10

Because the Hessian matrix is real and symmetric, we can decompose it into a set of real eigenvalues and an orthogonal basis of eigenvectors. The second derivative in a specific direction represented by a unit vector d is given by $d^T Hd$. When d is an eigenvector of H , the second derivative in that direction is given by the corresponding eigenvalue. "

I didn't understand why "The second derivative in a specific direction represented by a unit vector d is given by $d^T Hd$".

Abhishek Bhatia
  • 1,758
  • 7
  • 23
  • 38

3 Answers3

9

As I think you are asking for intuition regarding "The second derivative in a specific direction represented by a unit vector d is given by $d’Hd$”, let me correlate it in two ways with the normal way we think about derivatives. I’ll use two dimensions to illustrate in both cases. Let the unit vector $\bar{d}$ be $(n_1,n_2)$ in the standard basis and let $\bar{x}$ represent the point (x,y).

For the shorter explanation, consider the function value $f(\bar{x}+ds \bar{d})$ at a small distance $ds$ from $\bar{x}$ along $\bar{d}$ as a Taylor expansion. Let $h=n_1ds$ and $k=n_2ds$ denote the corresponding increments along the x and y directions.

$$f(\bar{x}+ds \bar{d})=f(x,y) + hf_x+kf_y + \frac{1}{2}(h^2f_{xx}+ 2hkf_{xy}+ k^2f_{yy}) + \mbox{h.o.t.}$$

$$=f(x,y) + ds(n_1f_x+n_2f_y) + \frac{1}{2}ds^2(n_1^2f_{xx}+ 2n_1n_2f_{xy}+ n_2^2f_{yy}) + \mbox{h.o.t.}$$

$$=f(x,y) + ds (\nabla f \cdot \bar{d} )+ \frac{1}{2}ds^2 (\bar{d}’H \bar{d} )+ \mbox{h.o.t.}$$

That is, $\nabla f \cdot \bar{d}$ plays the role of the first derivative and $\bar{d}’H \bar{d}$ plays the role of the second derivative along the direction $\bar{d}$.

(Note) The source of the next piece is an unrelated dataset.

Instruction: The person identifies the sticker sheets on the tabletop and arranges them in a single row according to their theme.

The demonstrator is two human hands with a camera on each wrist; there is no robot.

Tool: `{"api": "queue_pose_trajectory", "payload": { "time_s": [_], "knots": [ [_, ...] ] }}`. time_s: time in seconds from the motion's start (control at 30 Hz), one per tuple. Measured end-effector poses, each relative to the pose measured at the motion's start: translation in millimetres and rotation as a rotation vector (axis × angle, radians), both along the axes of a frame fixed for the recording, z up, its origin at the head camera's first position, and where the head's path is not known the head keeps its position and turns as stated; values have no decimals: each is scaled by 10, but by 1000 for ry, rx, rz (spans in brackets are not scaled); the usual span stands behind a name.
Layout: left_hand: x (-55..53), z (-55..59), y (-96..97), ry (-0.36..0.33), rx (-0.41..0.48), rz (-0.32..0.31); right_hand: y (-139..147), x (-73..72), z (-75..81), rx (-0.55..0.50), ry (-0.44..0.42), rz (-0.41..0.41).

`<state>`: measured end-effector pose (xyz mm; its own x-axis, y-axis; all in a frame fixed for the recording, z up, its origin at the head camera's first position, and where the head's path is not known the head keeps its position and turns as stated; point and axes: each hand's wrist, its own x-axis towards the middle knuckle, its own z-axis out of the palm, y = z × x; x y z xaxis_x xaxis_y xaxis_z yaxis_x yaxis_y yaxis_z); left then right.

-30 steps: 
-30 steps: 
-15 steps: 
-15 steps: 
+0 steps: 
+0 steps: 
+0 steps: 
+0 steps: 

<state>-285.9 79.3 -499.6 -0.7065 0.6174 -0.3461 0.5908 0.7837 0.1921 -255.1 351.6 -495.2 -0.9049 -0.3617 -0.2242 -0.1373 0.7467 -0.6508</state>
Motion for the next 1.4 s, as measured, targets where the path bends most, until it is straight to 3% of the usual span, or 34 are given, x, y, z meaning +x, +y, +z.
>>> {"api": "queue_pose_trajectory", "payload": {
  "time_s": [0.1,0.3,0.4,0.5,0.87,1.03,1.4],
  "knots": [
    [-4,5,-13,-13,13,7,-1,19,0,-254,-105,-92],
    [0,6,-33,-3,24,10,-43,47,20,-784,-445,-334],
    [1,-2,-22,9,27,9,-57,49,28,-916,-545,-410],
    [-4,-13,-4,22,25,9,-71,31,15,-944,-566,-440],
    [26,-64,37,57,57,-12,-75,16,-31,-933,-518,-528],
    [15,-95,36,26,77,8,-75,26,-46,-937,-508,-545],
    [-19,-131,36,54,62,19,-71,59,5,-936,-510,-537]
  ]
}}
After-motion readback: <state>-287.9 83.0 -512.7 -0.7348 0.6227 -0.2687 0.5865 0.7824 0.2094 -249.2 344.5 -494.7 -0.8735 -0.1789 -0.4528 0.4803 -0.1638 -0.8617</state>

The second explanation is using the same idea but depending on your bent of mind, might be more intuitive. Proceeding as in finite differences, where $f_x$ is approximated by $\frac{f(x+\Delta x)-f(x)}{\Delta x}$ with the approximation becoming exact as $\Delta x \rightarrow 0$. Then the second derivative $f_{xx}$ is likewise approximated by $$\frac{ f_x(x+\frac{\Delta x}{2}) - f_x(x -\frac{\Delta x}{2}) }{\Delta x}$$

$$~ \frac{ f( x + \Delta x) -2f(x) + f( x - \Delta x) }{\Delta x^2}$$ Now, apply that one dimensional second derivative idea along the direction $\bar{d}$ to see that, ignoring higher order terms for now, the second derivative is

$$ \frac{ f( x + h, y+ k) -2f(x) + f( x - h, y-k }{ h^2 + k^2}$$

Using 2 dimensional Taylor expansions for $f( x + h, y+ k)$ and $ f( x - h, y-k )$ (write it out)

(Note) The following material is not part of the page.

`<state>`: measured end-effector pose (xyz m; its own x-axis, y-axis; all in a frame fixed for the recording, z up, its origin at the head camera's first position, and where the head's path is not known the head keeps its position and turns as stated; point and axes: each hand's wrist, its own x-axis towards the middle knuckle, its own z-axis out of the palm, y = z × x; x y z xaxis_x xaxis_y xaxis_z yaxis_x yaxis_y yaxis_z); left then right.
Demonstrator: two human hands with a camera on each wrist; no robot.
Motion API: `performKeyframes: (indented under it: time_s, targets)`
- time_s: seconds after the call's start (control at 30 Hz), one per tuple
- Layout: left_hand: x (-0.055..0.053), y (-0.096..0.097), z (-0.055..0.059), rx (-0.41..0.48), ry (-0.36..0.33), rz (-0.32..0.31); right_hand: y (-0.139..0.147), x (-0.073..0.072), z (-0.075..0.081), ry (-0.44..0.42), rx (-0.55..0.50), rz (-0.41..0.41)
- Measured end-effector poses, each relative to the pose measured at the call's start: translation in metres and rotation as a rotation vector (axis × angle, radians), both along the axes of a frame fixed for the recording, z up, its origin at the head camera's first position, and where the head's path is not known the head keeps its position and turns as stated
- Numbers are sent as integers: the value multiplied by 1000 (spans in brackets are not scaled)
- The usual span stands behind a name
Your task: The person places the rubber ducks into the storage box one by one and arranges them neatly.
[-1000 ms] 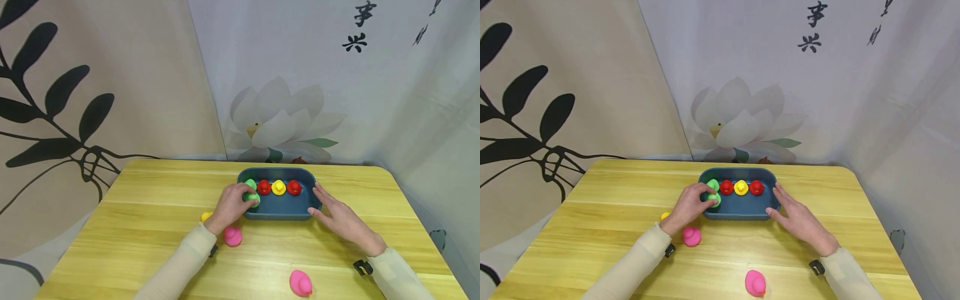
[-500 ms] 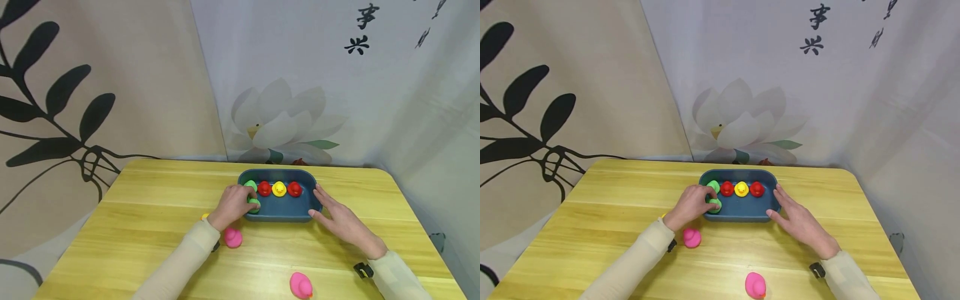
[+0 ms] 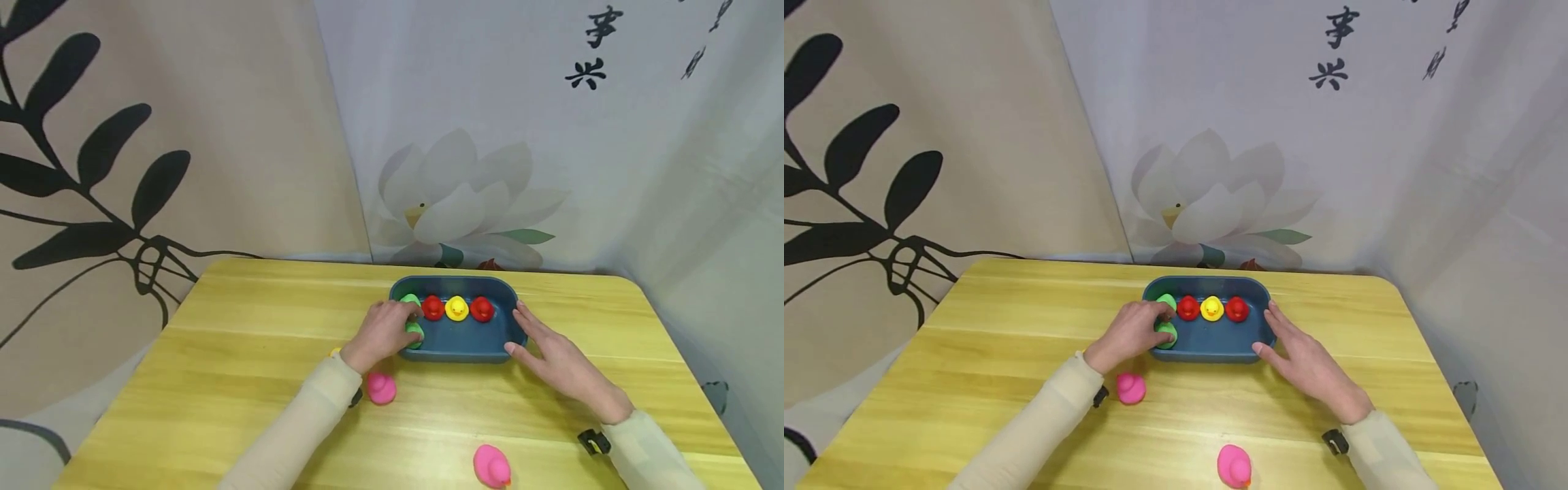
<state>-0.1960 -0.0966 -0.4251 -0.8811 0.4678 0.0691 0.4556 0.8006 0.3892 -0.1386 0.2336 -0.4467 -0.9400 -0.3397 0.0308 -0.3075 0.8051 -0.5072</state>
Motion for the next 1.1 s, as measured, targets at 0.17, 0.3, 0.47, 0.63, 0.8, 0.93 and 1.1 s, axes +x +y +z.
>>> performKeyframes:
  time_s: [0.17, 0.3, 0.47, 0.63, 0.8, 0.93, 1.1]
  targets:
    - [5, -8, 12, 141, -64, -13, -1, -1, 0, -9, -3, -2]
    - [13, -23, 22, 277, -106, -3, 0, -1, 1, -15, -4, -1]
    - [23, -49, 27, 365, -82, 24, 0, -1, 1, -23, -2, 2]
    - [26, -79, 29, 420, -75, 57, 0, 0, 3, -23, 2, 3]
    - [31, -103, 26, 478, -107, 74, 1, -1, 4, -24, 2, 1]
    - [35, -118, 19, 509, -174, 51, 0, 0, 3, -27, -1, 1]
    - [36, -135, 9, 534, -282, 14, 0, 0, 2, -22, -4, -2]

and using $h=n_1ds$ and $k=n_2ds$, we see that the second derivative approximation is given by

$$ds^2 \frac{ n_1^2f_{xx}+ 2n_1n_2f_{xy}+ n_2^2f_{yy} }{ ds^2} = ds^2 \frac{ \bar{d}’H \bar{d} }{ ds^2} = \bar{d}’H \bar{d} $$ with the higher order terms vanishing as you take $ds$ to zero.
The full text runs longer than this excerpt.